● **Exercise**
When a line of the entries contains "whose", please list that line.

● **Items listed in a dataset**
- Opening Delimiter -

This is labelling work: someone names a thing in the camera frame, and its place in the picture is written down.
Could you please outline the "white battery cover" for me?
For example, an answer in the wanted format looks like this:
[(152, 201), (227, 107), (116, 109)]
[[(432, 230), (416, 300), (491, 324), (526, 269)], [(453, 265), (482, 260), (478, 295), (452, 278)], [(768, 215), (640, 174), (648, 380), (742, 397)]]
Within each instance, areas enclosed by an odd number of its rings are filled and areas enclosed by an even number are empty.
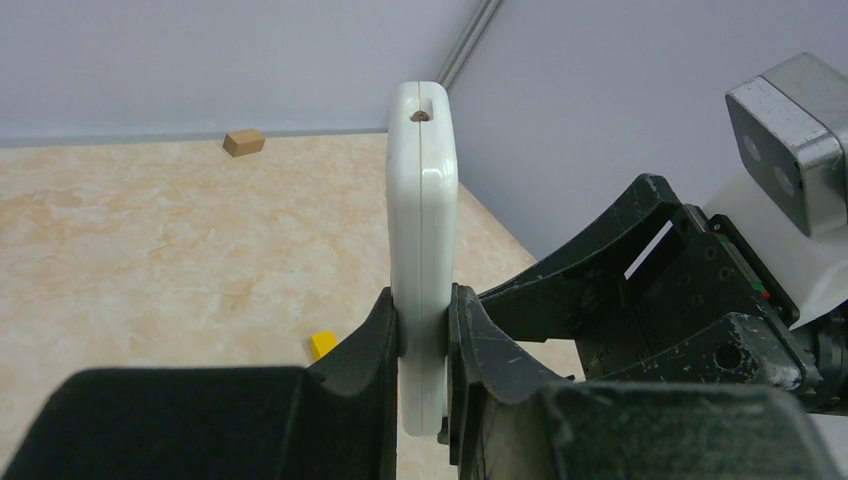
[(657, 247), (657, 245), (662, 241), (663, 237), (666, 233), (672, 228), (672, 222), (667, 221), (660, 230), (653, 236), (650, 242), (642, 249), (636, 259), (631, 263), (631, 265), (625, 270), (624, 277), (626, 279), (630, 279), (639, 267), (646, 261), (651, 252)]

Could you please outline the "white remote control back up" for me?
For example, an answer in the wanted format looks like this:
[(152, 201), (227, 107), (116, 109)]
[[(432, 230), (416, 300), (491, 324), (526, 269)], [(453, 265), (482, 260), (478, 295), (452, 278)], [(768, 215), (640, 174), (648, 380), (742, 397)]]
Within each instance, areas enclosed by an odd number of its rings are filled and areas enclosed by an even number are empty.
[(410, 436), (435, 436), (446, 397), (459, 193), (452, 115), (441, 84), (415, 81), (398, 88), (390, 110), (385, 193), (402, 426)]

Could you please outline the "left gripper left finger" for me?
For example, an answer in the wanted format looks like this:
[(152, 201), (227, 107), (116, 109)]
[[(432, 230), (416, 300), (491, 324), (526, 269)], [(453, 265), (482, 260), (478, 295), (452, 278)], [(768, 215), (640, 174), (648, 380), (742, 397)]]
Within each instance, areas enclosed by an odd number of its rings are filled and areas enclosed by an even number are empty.
[(308, 367), (101, 368), (48, 398), (8, 479), (392, 479), (389, 290)]

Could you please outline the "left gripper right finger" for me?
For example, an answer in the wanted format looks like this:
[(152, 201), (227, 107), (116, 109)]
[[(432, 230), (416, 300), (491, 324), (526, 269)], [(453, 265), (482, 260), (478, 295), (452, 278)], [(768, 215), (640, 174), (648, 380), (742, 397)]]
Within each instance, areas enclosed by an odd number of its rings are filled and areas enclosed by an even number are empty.
[(448, 444), (462, 479), (837, 479), (812, 420), (765, 386), (572, 382), (448, 307)]

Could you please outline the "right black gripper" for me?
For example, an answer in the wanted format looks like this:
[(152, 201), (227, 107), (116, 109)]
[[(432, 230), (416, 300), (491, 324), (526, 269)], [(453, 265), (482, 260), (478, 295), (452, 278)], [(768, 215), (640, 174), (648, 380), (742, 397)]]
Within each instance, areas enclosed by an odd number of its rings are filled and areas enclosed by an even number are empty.
[(481, 294), (483, 307), (518, 341), (577, 338), (589, 381), (815, 389), (822, 376), (785, 322), (791, 301), (726, 216), (685, 206), (624, 279), (680, 206), (664, 177), (637, 176), (570, 241)]

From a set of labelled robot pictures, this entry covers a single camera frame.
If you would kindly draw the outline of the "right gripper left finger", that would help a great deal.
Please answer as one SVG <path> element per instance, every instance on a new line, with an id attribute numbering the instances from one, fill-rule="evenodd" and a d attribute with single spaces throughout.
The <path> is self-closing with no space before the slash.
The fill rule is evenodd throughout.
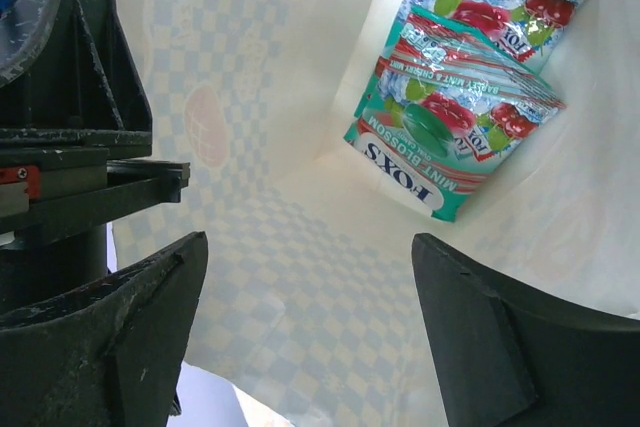
<path id="1" fill-rule="evenodd" d="M 207 236 L 192 232 L 2 315 L 2 425 L 166 425 L 207 262 Z"/>

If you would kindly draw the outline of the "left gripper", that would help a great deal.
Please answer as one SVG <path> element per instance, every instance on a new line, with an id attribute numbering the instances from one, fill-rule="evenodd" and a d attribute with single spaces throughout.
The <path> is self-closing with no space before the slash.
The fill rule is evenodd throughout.
<path id="1" fill-rule="evenodd" d="M 105 276 L 106 227 L 189 182 L 155 161 L 116 0 L 1 0 L 1 308 Z"/>

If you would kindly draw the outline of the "blue checkered paper bag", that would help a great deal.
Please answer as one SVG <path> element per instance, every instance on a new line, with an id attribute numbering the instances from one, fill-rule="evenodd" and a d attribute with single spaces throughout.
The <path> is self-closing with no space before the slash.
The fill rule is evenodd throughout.
<path id="1" fill-rule="evenodd" d="M 114 224 L 127 266 L 209 263 L 173 426 L 442 426 L 410 260 L 429 232 L 554 296 L 639 316 L 639 0 L 588 0 L 544 70 L 568 108 L 454 223 L 343 139 L 401 0 L 117 0 L 178 204 Z"/>

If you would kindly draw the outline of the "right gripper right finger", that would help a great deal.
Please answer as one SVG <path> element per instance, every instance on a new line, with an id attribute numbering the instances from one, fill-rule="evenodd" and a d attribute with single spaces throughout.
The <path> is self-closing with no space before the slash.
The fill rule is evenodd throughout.
<path id="1" fill-rule="evenodd" d="M 451 426 L 636 426 L 639 322 L 554 297 L 422 233 L 414 278 Z"/>

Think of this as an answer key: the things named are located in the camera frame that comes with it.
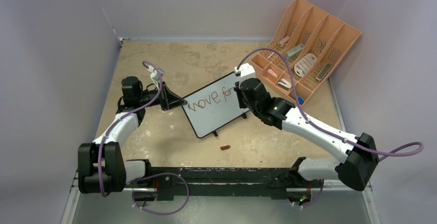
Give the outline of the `black-framed whiteboard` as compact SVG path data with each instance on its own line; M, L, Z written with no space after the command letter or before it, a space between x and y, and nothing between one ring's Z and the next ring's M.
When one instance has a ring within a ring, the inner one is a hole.
M199 139L213 133L249 111L239 106L235 83L238 77L231 72L218 80L185 96L182 109Z

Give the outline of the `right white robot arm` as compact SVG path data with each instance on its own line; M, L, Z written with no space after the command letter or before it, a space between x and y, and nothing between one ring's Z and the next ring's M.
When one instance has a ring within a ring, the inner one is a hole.
M339 180L356 191L363 191L379 163L374 138L363 132L360 136L338 130L330 125L304 117L293 103L272 97L264 84L257 78L236 82L240 108L248 108L253 115L267 126L297 134L334 158L299 158L289 179L295 186L302 186L312 180Z

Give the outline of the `brown marker cap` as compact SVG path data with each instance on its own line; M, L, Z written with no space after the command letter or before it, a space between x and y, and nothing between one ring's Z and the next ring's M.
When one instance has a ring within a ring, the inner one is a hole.
M221 150L227 150L230 148L230 145L225 145L225 146L221 146L220 149Z

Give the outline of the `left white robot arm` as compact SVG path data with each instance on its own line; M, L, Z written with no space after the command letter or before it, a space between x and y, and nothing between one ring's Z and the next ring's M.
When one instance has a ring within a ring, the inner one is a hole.
M150 186L154 174L149 160L124 161L122 147L143 123L147 107L160 105L167 111L187 104L165 82L149 90L137 77L129 76L121 84L123 95L117 102L114 121L101 136L78 148L78 188L83 194L101 193L106 197L121 192L132 181L140 187Z

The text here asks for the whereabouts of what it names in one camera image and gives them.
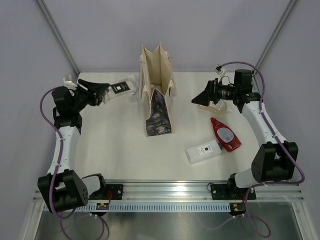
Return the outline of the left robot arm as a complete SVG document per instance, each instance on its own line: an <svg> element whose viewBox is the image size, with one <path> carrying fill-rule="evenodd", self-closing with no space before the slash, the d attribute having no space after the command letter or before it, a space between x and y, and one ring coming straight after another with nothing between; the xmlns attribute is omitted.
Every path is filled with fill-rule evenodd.
<svg viewBox="0 0 320 240"><path fill-rule="evenodd" d="M47 174L37 180L37 187L49 211L59 218L61 212L86 206L91 197L103 199L109 193L100 173L80 178L74 170L77 144L82 132L81 111L86 106L99 106L108 95L109 83L94 83L79 79L64 82L48 90L55 104L53 121L44 120L54 129L56 143Z"/></svg>

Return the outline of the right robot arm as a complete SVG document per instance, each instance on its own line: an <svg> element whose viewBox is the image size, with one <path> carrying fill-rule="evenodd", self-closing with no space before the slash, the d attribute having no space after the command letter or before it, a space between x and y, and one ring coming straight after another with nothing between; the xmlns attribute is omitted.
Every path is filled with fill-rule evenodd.
<svg viewBox="0 0 320 240"><path fill-rule="evenodd" d="M208 107L220 100L232 101L251 126L259 149L249 169L233 173L226 184L211 184L213 200L256 199L254 185L287 183L292 179L299 148L288 142L271 121L258 92L253 92L252 72L237 69L232 83L224 85L226 72L221 66L218 77L208 81L205 89L192 99L193 104Z"/></svg>

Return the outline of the clear square bottle black cap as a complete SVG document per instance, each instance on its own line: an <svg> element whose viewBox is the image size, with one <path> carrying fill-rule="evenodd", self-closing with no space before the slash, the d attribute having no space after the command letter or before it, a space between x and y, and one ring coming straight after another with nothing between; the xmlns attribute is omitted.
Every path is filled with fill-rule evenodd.
<svg viewBox="0 0 320 240"><path fill-rule="evenodd" d="M107 96L105 97L106 104L122 99L130 101L130 97L133 94L138 96L138 90L135 76L133 74L128 75L126 79L110 85Z"/></svg>

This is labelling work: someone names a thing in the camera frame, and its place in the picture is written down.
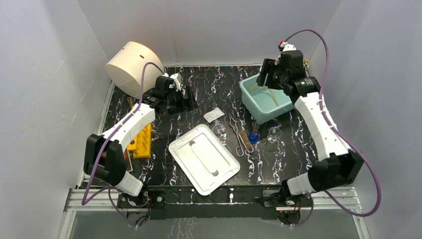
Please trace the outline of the tan rubber tube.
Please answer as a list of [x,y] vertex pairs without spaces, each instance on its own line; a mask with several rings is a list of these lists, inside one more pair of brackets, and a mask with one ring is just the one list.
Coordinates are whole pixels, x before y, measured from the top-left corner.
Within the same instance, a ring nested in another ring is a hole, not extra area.
[[276,96],[275,96],[275,94],[274,94],[274,92],[271,89],[269,89],[268,87],[266,87],[266,86],[265,87],[259,87],[257,84],[254,84],[251,87],[249,87],[247,89],[247,91],[250,93],[254,88],[259,88],[260,93],[265,93],[265,94],[270,95],[277,107],[280,105]]

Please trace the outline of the white paper packet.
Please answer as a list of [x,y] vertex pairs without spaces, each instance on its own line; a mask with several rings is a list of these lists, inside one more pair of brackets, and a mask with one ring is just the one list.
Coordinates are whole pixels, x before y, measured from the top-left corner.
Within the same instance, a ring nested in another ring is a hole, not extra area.
[[225,115],[225,113],[220,109],[220,108],[215,108],[215,109],[213,109],[213,110],[211,110],[210,112],[208,112],[208,113],[205,113],[204,114],[204,119],[208,122],[208,123],[211,123],[211,122],[213,122],[214,120],[216,120],[216,119],[218,119],[218,118],[220,118],[220,117],[222,117],[222,116],[224,116]]

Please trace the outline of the teal plastic bin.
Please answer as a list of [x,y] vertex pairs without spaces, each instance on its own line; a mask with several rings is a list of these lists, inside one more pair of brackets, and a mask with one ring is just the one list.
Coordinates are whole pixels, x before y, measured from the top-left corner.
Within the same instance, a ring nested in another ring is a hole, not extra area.
[[254,88],[250,93],[247,91],[249,87],[256,84],[258,74],[242,80],[239,85],[241,89],[241,101],[250,112],[253,119],[259,124],[264,124],[280,115],[294,109],[290,98],[284,94],[282,90],[271,89],[278,102],[277,107],[271,96],[265,93],[260,93],[259,88]]

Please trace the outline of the glass test tube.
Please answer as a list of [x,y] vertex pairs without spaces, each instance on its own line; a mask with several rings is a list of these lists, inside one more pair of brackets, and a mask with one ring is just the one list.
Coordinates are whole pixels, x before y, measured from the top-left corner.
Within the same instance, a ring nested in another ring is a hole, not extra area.
[[131,108],[134,108],[135,102],[134,102],[133,98],[132,97],[128,97],[127,98],[127,101],[129,103],[130,107]]

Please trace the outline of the clear glass beaker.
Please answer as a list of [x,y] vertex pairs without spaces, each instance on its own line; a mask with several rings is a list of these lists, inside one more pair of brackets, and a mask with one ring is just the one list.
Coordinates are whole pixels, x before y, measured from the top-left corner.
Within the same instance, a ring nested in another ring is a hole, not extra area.
[[267,143],[279,145],[281,143],[281,137],[282,137],[282,130],[279,127],[271,127],[268,130],[267,134]]

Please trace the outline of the clear cylinder blue base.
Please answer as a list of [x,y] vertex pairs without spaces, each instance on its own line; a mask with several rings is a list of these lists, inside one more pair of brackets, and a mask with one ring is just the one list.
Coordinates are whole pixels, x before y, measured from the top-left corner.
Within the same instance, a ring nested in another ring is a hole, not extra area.
[[252,131],[247,135],[247,138],[251,144],[256,144],[260,140],[259,128],[260,124],[255,120],[253,123]]

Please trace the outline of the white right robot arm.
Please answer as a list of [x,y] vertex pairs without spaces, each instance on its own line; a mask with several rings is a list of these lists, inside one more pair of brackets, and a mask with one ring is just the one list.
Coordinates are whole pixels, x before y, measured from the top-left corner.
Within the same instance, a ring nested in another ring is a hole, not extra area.
[[270,198],[293,206],[300,195],[352,184],[363,159],[334,132],[334,124],[327,123],[320,84],[306,73],[302,52],[284,51],[277,60],[264,59],[256,82],[258,86],[283,90],[305,121],[317,149],[318,162],[306,173],[284,180],[280,191]]

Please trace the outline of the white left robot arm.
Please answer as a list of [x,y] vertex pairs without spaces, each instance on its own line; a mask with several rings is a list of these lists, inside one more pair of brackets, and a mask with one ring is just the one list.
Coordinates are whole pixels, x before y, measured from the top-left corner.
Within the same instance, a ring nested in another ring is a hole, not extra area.
[[91,134],[86,142],[83,171],[129,195],[136,207],[148,203],[143,183],[131,175],[124,152],[131,141],[157,116],[192,111],[198,108],[192,87],[181,88],[178,74],[159,76],[155,86],[143,94],[134,108],[117,124],[100,135]]

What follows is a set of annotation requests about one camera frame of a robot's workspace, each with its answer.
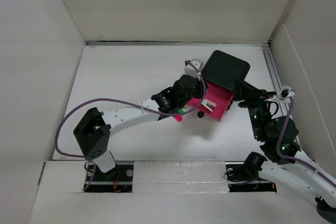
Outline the pink highlighter marker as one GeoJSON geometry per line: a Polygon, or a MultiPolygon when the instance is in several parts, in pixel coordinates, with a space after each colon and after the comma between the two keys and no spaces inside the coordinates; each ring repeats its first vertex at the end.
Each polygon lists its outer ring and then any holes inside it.
{"type": "Polygon", "coordinates": [[[174,117],[178,122],[181,122],[182,121],[182,116],[180,116],[180,115],[177,115],[177,116],[175,116],[174,117]]]}

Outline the black drawer organizer box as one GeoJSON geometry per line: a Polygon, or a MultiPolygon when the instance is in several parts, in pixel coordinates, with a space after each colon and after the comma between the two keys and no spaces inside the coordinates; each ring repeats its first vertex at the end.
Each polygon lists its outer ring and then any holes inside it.
{"type": "Polygon", "coordinates": [[[204,79],[233,91],[235,80],[245,80],[250,64],[220,50],[215,50],[204,65],[204,79]]]}

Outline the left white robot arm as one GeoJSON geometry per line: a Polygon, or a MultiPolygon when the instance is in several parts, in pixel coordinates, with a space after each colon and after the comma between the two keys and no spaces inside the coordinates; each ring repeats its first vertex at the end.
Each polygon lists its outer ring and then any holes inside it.
{"type": "Polygon", "coordinates": [[[110,137],[138,124],[177,116],[190,100],[203,99],[207,91],[203,76],[182,75],[168,87],[140,104],[107,112],[89,109],[75,127],[73,134],[87,161],[93,162],[105,180],[117,175],[118,165],[108,150],[110,137]]]}

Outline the pink drawer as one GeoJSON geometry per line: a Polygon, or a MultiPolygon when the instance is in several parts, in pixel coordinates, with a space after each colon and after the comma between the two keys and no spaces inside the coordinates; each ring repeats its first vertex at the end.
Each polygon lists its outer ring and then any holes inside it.
{"type": "Polygon", "coordinates": [[[209,116],[220,122],[233,102],[233,92],[211,81],[206,80],[207,92],[202,104],[197,108],[197,117],[209,116]]]}

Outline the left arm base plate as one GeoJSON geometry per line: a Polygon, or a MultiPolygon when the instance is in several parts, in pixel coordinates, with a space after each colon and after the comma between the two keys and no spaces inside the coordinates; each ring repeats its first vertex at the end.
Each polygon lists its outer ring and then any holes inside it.
{"type": "Polygon", "coordinates": [[[103,173],[93,163],[86,162],[85,183],[83,191],[86,193],[131,193],[133,185],[134,163],[121,162],[118,167],[103,173]]]}

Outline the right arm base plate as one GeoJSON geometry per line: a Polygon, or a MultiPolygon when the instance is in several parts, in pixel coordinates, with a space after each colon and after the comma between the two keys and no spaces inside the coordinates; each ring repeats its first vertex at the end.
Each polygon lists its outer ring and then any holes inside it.
{"type": "Polygon", "coordinates": [[[223,178],[227,180],[230,193],[277,192],[275,183],[247,174],[243,162],[226,162],[225,167],[223,178]]]}

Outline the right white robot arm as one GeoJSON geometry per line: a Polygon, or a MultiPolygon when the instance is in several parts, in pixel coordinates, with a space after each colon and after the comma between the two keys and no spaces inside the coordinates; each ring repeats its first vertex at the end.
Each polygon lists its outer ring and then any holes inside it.
{"type": "Polygon", "coordinates": [[[253,136],[262,143],[262,152],[251,152],[227,177],[240,184],[265,179],[288,187],[311,203],[320,217],[335,223],[335,178],[296,143],[299,131],[290,117],[294,96],[289,86],[277,94],[243,80],[234,81],[234,101],[248,109],[253,136]]]}

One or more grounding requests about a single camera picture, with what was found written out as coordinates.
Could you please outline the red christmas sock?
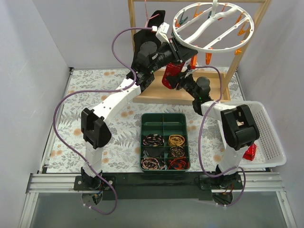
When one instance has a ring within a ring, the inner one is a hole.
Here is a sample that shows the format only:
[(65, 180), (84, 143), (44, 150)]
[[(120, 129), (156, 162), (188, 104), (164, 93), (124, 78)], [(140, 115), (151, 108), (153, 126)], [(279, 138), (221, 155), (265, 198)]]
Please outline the red christmas sock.
[(185, 63), (180, 63), (180, 64), (169, 63), (166, 66), (166, 69), (165, 69), (165, 72), (164, 72), (164, 75), (163, 75), (162, 81), (161, 81), (165, 87), (167, 87), (168, 89), (171, 89), (171, 87), (167, 81), (167, 77), (168, 76), (177, 76), (182, 71), (184, 64)]
[(256, 151), (257, 151), (257, 145), (254, 143), (244, 153), (243, 158), (249, 161), (253, 161), (256, 156)]

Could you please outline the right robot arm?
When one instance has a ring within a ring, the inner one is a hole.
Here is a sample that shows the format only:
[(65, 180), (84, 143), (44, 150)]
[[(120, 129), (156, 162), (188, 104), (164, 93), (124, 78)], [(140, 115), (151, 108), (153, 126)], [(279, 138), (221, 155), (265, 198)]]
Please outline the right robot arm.
[(246, 104), (235, 106), (212, 100), (209, 95), (210, 80), (206, 77), (201, 76), (194, 80), (192, 74), (181, 72), (166, 79), (171, 89), (183, 88), (193, 97), (192, 105), (197, 114), (220, 121), (226, 147), (215, 174), (208, 177), (212, 178), (219, 188), (227, 188), (236, 181), (244, 154), (260, 137), (250, 108)]

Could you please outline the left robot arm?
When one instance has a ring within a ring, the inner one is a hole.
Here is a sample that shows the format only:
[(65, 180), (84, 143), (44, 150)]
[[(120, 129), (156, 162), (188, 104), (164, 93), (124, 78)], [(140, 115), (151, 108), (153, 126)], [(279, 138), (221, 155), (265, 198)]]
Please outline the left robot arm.
[(146, 90), (155, 79), (154, 72), (169, 63), (183, 64), (198, 52), (171, 38), (160, 42), (156, 38), (141, 38), (134, 42), (131, 71), (119, 85), (118, 92), (102, 103), (81, 112), (81, 131), (86, 142), (86, 164), (81, 168), (82, 182), (91, 190), (100, 187), (102, 149), (112, 134), (108, 128), (118, 112), (136, 96)]

- Closing Delimiter -

● **Answer to this exercise**
Return the outline of the left robot arm as a complete SVG document per instance, each instance on its own line: an <svg> element whose viewBox is the image size, with one <path> carrying fill-rule="evenodd", self-closing with no space before the slash, the d attribute having no space after the command letter or before it, a space between x and y, and one ring coming straight after another with nothing between; the xmlns attribute is omitted.
Return the outline of the right robot arm as a complete SVG document per instance, each instance on its own line: an <svg> element whose viewBox is the image size, with one <path> carrying fill-rule="evenodd", self-closing with no space before the slash, the d attribute having no space after the command letter or before it, a space between x and y, and one ring coming straight after another with nothing between; the xmlns attribute is omitted.
Return the outline of the clear square bottle black cap as a complete SVG document per instance, each instance on its own line: an <svg> element whose viewBox is the image size, with one <path> carrying fill-rule="evenodd", self-closing with no space before the slash, the d attribute having no space after the command letter or before it, a space between x and y, and one ring coming straight after another with nothing between; the xmlns attribute is omitted.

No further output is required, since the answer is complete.